▸ **GIVEN INFORMATION**
*-*-*

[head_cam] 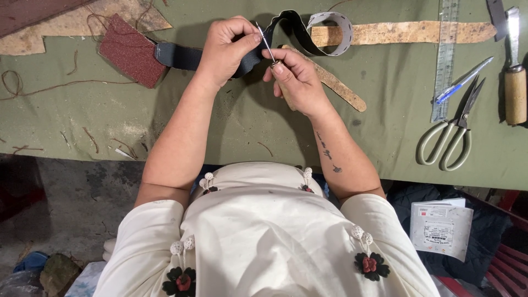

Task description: Hand-stitching a leather strap using an awl and needle.

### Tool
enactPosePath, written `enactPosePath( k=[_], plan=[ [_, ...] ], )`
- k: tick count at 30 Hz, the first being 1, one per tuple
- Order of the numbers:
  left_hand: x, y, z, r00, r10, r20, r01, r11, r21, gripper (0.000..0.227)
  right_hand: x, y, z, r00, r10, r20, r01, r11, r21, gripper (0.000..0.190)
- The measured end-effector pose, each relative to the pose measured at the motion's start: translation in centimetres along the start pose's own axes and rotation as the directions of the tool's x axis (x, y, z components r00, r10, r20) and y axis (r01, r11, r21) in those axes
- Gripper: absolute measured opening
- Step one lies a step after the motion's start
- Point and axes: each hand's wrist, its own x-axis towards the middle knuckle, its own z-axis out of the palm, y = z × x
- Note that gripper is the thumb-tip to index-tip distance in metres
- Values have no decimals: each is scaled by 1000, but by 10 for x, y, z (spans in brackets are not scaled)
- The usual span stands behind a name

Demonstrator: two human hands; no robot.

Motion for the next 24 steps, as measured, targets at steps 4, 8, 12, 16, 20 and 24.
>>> enactPosePath(
  k=[4,8,12,16,20,24],
  plan=[
    [0,-7,-2,998,61,-4,-61,996,67,13,-2,7,-4,999,-34,-41,38,992,119,35],
    [0,-7,0,993,118,-23,-113,982,152,10,-2,10,-14,992,-104,-71,113,984,136,30],
    [1,-8,0,990,138,-42,-129,978,164,12,-4,11,-30,960,-144,-239,187,968,169,29],
    [1,-7,-2,991,116,-73,-103,982,156,14,-17,5,-56,892,-112,-439,249,931,268,30],
    [1,-8,-2,990,125,-65,-115,985,129,13,-43,-27,-79,874,26,-484,188,903,387,27],
    [-1,-9,0,990,130,-54,-122,984,131,13,-80,-43,-113,883,-29,-469,298,806,511,29]
  ],
)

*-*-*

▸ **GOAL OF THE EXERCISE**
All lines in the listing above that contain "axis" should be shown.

▸ **EXERCISE SOLUTION**
- The measured end-effector pose, each relative to the pose measured at the motion's start: translation in centimetres along the start pose's own axes and rotation as the directions of the tool's x axis (x, y, z components r00, r10, r20) and y axis (r01, r11, r21) in those axes
- Point and axes: each hand's wrist, its own x-axis towards the middle knuckle, its own z-axis out of the palm, y = z × x

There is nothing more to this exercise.